◆ **WORK TO BE COMPLETED**
Reproduce the entries shown below only from the line with "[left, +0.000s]" down to the line with "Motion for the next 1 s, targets", keeping both end lines and copying each one exactly.
── RECORDED DATA ──
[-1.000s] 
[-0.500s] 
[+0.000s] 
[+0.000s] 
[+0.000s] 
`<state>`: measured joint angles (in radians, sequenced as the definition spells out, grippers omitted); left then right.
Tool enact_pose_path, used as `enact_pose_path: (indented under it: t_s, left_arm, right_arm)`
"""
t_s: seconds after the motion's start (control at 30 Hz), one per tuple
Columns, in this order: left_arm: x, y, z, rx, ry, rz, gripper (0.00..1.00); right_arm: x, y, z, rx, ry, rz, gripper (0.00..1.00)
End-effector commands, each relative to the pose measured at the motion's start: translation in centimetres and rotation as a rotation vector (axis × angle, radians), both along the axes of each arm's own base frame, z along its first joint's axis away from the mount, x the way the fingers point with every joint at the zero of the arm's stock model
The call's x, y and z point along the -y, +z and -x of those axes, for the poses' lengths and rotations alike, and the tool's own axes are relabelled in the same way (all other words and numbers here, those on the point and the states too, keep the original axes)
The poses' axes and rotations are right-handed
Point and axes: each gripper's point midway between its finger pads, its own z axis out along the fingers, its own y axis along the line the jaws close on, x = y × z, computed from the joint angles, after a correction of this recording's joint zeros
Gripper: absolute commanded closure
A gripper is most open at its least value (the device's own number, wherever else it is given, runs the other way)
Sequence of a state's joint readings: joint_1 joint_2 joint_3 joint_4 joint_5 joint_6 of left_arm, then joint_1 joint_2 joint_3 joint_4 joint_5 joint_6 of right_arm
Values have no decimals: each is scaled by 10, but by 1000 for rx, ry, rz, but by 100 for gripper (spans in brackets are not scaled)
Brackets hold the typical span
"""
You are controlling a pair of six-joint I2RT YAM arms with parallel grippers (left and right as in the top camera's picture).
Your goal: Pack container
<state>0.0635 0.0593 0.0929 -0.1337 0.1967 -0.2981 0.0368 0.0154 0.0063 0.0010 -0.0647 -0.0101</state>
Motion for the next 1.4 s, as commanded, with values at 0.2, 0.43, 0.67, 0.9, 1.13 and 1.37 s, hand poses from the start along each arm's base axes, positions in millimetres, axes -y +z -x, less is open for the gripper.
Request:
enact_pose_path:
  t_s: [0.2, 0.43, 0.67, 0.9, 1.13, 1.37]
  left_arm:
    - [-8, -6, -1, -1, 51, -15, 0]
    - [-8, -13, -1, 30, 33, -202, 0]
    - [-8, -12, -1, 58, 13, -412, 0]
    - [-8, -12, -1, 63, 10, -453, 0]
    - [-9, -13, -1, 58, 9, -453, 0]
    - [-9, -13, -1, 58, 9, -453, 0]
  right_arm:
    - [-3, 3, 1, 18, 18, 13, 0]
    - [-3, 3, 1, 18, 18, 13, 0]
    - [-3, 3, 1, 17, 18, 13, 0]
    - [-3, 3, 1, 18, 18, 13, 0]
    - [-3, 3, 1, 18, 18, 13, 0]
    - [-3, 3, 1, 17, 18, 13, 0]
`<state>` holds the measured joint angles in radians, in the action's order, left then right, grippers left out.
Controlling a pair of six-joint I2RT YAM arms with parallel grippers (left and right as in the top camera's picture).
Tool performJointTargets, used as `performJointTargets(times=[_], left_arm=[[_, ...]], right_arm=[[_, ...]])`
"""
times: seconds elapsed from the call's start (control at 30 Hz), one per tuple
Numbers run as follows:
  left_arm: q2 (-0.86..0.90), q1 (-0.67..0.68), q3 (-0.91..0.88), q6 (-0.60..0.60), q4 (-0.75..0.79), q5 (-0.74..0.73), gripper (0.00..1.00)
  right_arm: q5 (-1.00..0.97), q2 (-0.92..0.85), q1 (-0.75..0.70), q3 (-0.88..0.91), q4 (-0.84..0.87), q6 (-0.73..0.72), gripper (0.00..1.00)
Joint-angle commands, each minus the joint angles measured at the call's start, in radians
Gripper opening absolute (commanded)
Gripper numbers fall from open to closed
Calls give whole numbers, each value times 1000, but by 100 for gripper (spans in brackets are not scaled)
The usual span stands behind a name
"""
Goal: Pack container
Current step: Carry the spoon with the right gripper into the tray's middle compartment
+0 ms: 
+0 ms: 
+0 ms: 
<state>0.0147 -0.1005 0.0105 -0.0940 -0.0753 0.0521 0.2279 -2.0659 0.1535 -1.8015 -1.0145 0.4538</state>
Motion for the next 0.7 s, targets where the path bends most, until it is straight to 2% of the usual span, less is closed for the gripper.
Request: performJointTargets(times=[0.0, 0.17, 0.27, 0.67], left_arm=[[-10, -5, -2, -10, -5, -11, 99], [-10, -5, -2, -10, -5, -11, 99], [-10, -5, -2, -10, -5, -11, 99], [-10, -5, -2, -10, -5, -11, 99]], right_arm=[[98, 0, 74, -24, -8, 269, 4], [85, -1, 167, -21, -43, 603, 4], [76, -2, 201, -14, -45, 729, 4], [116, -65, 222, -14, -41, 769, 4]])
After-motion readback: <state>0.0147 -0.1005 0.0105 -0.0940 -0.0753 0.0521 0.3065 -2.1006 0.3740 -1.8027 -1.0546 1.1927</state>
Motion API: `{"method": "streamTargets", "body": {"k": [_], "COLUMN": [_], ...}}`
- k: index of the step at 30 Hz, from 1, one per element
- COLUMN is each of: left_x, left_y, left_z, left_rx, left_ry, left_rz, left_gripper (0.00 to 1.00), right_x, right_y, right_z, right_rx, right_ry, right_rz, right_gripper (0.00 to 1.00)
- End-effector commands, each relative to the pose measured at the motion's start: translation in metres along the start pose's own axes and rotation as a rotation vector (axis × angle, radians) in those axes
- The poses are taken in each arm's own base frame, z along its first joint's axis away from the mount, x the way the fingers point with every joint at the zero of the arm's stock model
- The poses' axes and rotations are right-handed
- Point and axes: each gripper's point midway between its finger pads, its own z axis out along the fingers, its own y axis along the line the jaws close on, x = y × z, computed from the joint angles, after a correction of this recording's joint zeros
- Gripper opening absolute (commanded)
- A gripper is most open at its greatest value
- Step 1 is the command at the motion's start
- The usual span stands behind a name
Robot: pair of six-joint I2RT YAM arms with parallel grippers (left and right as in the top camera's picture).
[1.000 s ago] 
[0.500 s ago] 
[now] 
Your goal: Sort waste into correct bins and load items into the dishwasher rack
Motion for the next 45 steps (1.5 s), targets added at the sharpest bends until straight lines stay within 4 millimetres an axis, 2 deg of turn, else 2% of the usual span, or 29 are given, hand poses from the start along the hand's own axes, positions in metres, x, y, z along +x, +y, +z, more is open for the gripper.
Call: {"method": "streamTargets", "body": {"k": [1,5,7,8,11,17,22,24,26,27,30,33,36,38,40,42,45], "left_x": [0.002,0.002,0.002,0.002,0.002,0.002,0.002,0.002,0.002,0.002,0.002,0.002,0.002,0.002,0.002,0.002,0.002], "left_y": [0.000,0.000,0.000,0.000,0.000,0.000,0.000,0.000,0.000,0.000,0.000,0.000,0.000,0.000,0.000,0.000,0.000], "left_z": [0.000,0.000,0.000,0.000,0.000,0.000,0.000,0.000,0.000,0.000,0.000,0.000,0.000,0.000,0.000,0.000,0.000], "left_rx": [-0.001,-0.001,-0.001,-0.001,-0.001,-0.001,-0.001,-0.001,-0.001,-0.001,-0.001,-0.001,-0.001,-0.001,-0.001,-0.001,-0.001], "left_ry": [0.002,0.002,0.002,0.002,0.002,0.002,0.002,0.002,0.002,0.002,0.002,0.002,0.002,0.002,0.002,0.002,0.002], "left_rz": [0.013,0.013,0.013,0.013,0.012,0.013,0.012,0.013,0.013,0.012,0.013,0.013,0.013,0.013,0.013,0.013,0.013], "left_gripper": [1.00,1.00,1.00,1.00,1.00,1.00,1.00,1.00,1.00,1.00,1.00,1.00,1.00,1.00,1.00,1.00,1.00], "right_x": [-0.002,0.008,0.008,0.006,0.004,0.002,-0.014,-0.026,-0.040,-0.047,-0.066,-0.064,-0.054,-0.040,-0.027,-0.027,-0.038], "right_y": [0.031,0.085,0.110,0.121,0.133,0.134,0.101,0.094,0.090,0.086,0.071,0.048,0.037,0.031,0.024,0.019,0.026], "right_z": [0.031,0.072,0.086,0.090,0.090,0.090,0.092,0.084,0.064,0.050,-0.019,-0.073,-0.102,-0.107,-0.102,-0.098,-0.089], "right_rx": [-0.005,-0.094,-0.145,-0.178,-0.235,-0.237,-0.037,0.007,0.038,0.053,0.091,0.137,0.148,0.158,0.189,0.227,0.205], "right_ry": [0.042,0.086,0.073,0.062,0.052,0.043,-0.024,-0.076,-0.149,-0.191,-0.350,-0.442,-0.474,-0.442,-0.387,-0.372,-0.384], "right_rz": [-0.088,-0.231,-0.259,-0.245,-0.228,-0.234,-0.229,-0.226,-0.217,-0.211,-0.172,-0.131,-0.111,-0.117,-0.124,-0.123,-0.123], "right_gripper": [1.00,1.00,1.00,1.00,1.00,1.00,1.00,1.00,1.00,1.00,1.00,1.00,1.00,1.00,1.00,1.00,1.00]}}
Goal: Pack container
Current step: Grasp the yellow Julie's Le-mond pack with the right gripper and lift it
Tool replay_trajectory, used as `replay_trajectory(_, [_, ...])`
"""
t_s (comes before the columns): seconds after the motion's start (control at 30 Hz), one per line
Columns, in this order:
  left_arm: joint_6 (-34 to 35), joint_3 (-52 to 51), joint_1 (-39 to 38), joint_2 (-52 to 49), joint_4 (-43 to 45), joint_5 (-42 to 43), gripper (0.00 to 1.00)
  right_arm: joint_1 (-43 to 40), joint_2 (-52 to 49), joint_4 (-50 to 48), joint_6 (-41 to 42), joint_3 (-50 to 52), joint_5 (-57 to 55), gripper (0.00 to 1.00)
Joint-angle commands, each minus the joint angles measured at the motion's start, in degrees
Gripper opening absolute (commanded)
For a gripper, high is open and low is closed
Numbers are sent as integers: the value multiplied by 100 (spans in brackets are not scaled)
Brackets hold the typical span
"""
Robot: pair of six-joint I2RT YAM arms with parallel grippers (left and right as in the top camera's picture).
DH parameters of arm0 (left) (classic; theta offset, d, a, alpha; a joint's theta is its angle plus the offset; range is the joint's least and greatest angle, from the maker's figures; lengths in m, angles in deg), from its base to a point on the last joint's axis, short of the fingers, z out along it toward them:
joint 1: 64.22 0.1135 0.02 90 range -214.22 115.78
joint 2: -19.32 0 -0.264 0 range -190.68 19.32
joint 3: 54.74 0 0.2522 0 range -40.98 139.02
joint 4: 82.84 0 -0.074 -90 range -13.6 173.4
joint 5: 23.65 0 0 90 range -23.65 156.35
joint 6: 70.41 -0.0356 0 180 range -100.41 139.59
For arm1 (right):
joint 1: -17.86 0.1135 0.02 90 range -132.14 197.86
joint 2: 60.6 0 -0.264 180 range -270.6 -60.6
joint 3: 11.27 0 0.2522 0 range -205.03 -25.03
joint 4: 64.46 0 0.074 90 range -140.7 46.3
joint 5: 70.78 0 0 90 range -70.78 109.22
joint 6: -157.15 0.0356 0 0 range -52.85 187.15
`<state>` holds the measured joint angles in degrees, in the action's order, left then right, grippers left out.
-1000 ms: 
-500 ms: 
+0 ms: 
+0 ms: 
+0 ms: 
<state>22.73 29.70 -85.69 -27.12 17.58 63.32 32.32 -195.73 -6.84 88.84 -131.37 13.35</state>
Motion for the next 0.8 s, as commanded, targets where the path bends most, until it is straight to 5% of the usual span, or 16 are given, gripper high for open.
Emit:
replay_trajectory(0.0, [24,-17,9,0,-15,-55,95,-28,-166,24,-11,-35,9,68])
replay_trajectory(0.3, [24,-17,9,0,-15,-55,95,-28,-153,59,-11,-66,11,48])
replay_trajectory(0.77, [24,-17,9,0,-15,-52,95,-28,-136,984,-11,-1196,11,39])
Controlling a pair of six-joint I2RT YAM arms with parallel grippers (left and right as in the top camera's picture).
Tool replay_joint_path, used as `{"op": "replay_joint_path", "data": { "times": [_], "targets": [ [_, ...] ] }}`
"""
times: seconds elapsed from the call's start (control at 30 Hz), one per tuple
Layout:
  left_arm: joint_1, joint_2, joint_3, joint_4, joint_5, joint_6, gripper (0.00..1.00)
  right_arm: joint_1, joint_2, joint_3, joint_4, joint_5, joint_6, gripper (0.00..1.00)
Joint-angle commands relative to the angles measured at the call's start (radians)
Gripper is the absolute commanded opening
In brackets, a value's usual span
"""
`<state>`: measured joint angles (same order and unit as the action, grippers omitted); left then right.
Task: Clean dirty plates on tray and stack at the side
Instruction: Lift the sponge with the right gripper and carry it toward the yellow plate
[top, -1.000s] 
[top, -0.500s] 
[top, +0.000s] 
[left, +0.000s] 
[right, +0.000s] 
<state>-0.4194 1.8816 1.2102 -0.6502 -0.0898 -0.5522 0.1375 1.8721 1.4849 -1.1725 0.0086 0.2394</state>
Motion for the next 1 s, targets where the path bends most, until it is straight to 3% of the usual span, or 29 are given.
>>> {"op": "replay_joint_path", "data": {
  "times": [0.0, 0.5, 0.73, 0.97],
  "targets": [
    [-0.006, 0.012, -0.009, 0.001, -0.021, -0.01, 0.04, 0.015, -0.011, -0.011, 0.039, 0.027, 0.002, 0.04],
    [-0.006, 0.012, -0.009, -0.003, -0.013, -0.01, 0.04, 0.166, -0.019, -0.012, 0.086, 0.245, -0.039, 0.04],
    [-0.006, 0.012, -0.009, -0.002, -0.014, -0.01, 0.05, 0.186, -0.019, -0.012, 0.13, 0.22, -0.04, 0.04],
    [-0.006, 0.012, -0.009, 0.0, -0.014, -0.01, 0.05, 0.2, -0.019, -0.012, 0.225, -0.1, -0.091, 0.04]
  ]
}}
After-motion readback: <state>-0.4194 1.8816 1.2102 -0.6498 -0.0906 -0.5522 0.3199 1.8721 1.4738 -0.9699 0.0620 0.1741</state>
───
◆ **TASK OUTPUT**
[left, +0.000s] 
[right, +0.000s] 
<state>-0.4194 1.8816 1.2102 -0.6502 -0.0898 -0.5522 0.1375 1.8721 1.4849 -1.1725 0.0086 0.2394</state>
Motion for the next 1 s, targets where the path bends most, until it is straight to 3% of the usual span, or 29 are given.

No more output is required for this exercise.